Bluebird Field was perfect as the shabby minor league stadium of a down-and-out team, Young says. “Those smokestacks? We put them up,” he jokes. Young did have to make cosmetic changes. He put in a press box, added stands and painted the overhang and backdrop a rust color. He also planted grass around the outside of the diamond and erected phony billboards along the outfield wall.

“The bulldozers are out there waiting for us like vultures,” says Young, who had to revise his shooting schedule when the DWP set July 1 as D-Day.

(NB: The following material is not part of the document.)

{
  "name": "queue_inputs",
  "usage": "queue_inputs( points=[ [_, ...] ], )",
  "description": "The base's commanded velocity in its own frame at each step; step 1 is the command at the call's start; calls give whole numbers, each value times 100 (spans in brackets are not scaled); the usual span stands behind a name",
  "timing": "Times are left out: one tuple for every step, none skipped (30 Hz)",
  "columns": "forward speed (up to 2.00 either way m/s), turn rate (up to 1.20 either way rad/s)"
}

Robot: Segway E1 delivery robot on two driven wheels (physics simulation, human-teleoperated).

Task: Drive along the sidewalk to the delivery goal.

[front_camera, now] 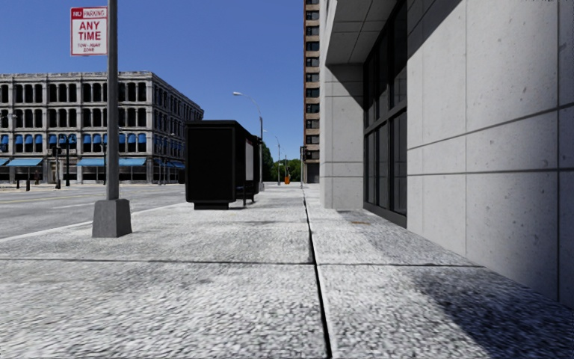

In making Bluebird a field of dreams again, Hollywood worked its usual deceptions. The dimensions of the field are painted on the outfield walls: 323 feet down the lines, 376 to center. But the actual dimensions are much smaller--about 290 feet down the lines, considered too short for junior colleges like Mission. But audiences won’t know the difference: The camera will make the distances seem legitimate.

And to make the baseball action authentic, Young hired as technical advisers ex-major league pitcher Geoff Zahn along with Thousand Oaks High assistant coach Chuck Fick and Joey Banks, son of former Chicago Cubs great Ernie Banks. Their responsibility, Zahn says, taking a bite of an apple in the dugout, is “to make the actors look like they know what they’re doing.”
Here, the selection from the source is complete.